The Systems Biology Center New York is headed by Ravi Iyengar PhD, Director and Principal Investigator.
The Systems Biology Center New York is one of the National Centers for Systems Biology funded by the National Institute of General Medical Sciences (NIGMS). Researchers and educators from Icahn School of Medicine at Mount Sinai, Courant Institute of Mathematical Sciences NYU, Stony Brook University (SUNY), City College of New York (CUNY), National Centre for Biological Sciences (India), and the IBM T.J. Watson Research Center form the Systems Biology Center New York. The Center is organized as three major sections: 1) Education and Outreach Core (EOC); 2) Experimental and Computational Core (ECC) and 3) Research Projects.
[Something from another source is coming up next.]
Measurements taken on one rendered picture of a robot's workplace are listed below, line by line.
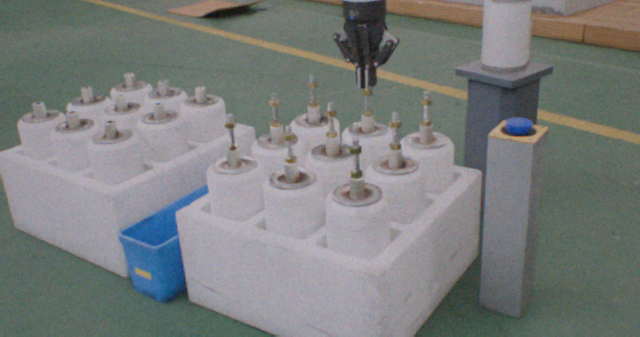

All of the research projects have opportunities for interdisciplinary collaboration. The research activities of the Center form a continuum with our education and outreach activities that include pre- and postdoctoral training, a summer undergraduate research program focused on recruiting underrepresented minority groups and training for educators.
SBCNY investigators want to understand how the effects of molecular interactions are propagated across scales of organization from cells to tissues and organs affecting physiology and pathophysiology. We posit that the dynamic organization of motifs (regulatory loops) within multi-scale networks provides the basis for propagation of effects across scales from molecules to cells to tissues. We study drug action at a genomic scale to understand and predict adverse events. We are actively engaged in the development of the new discipline of Systems Pharmacology.
The goals of the Systems Biology Center New York are to develop and disseminate approaches that provide a mechanistic understanding of how molecular interactions within regulatory networks in cells lead to the physiological function of tissues and organs, and how therapeutic agents affect cellular networks to alter pathophysiological states i.e. "the therapeutic implications of the design logic of scalability in mammalian systems".
The research focus of SBCNY is on the development and analysis of scalable models to identify regulatory patterns and how they are reconfigured by drugs. Such reconfiguration may result in therapy for a targeted pathophysiology while producing unanticipated adverse events. One of the goals of Systems Pharmacology is to develop algorithms to predict adverse events in a personalized and reliable manner. Our computational models originate from experimentally measured interactions and parameters, and the predictions of models are used to develop experiments that shed light on the design logic of the system to better understand how organ level physiology arises from cellular organization and genomic variations. We anticipate that such understanding will enable the development of network based polypharmacology and the prediction of adverse event risk on an individual basis.
SBCNY is supported by grant number P50GM071558 from the National Institute of General Medical Sciences.